Nope. It is the benefit gained from the last unit consumed.
How methodologically significant this distinction—between descriptions with or without counterfactuals—in
fact is remains an open question (I confess
to having remained a skeptic), but it is a
subject to which Sraffa himself attached
very great importance.
He was a true believer and didn't want nice looking hypotheses- which were secretly syphilitic ho-bags- smuggling their way into his brain.
It also relates to
other methodological features of Sraffa’s
analysis, including his strenuous—but
entirely correct—insistence that his analysis
does not need any assumption of constant
returns to scale.
This is disputed. The plain fact is the Leontief-Sraffa matrix is strictly first order homogenous. The suspicion is that it was supplied by Ramsey. Still, this isn't the big problem with it as I have explained elsewhere.
The temptation to see Sraffa’s contribution as a causal theory of price determination (managing, mysteriously, without giving any
role to demand conditions) must be resisted.
Whereas the temptation to truthfully declare his work to be stupid and useless should be embraced strenuously.
Everything here turns on the meaning of “determination” and the usage of that term on which Sraffa draws. The sense of “determination” invoked by Sraffa concerns the
mathematical determination of one set of
facts from another set.
In which case there is a unique price vector. What is it? Dunno. Thus, there is no fucking determination in Sraffa's system. But this was also true of Arrow-Debreu. Stupidity was nobody's monopoly back then.
To illustrate the point
(with a rather extreme example) a sundial
may allow us to “determine” what time it is
by looking at the shadow of the indicator
(gnomon), but it is not the case that the
shadow of the indicator “causally determines” what time it is.
Yes it is. The Sun causes rays of light to fall on the gnomon which causes a shadow to indicate the time. This is a causal sequence. Moreover, it is a unique determination.
The value of a clock
does not lie in its ability to “fix”—rather than
“tell”—the time of day.
The value of a clock lies in our ability to fix it to tell the time. Sen thinks clocks don't have to be set up to run properly.
It would have been very surprising if, in
his economic analysis, Piero Sraffa were not
influenced by his own philosophical position,
and had stayed within the rather limited
boundaries of positivist or representational
reasoning commonly invoked in contemporary mainstream economics.

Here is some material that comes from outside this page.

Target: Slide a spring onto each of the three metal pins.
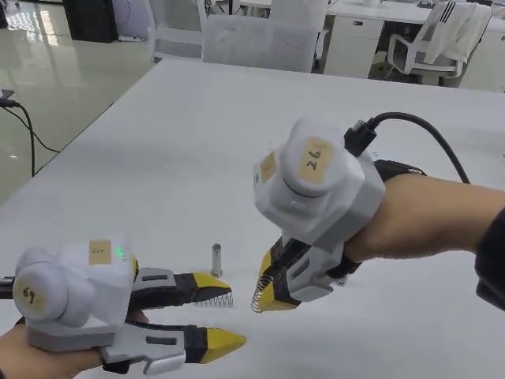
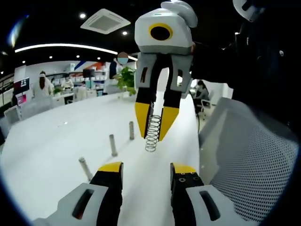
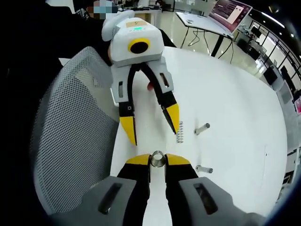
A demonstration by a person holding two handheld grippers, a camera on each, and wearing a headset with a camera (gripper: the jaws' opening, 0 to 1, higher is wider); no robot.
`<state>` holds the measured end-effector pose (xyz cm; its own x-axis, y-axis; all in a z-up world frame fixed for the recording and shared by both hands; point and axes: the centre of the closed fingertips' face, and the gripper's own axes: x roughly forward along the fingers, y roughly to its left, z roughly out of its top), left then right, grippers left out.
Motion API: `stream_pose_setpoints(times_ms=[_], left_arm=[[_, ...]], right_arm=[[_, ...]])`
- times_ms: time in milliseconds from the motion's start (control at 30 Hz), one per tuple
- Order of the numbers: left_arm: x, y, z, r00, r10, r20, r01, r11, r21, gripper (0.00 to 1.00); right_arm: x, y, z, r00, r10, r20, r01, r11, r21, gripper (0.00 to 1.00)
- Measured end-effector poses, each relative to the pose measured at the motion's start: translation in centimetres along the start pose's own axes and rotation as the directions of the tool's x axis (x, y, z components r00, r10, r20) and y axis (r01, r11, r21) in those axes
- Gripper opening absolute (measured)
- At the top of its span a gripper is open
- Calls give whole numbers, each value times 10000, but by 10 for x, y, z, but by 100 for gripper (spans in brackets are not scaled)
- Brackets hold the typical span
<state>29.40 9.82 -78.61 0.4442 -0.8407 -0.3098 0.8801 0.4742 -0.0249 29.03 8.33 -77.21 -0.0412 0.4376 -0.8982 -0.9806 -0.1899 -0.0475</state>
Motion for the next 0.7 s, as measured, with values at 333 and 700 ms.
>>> stream_pose_setpoints(times_ms=[333, 700], left_arm=[[-14, 13, -11, 9976, 689, -6, -689, 9964, -488, 49], [-27, 23, -17, 9903, 1386, -23, -1382, 9864, -893, 61]], right_arm=[[-6, -7, -11, 9998, -168, -86, 170, 9994, 287, 8], [-12, -18, -21, 9990, -404, -184, 414, 9975, 574, 8]])
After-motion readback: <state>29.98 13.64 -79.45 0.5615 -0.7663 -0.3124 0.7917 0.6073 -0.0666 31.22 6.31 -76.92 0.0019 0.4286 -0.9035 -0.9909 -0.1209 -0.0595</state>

He stayed within a Leftist tradition which drew on Marx. He was not in the 'positivist' or 'representational' tradition. He was neither predicting economic outcomes nor describing economic institutions.
In addressing
foundational economic issues of general
social and political interest (some of which
have been discussed over two hundred
years), Sraffa went significantly beyond
those narrow barriers.
in order to write nonsense.
It is, I suppose, comforting to know that there were not many
Piero Sraffas, but one.
This would only be comforting to know if we suspected that a Piero Sraffa may be lurking under our bed and another Sraffa- with an axe- might be hiding in the closet.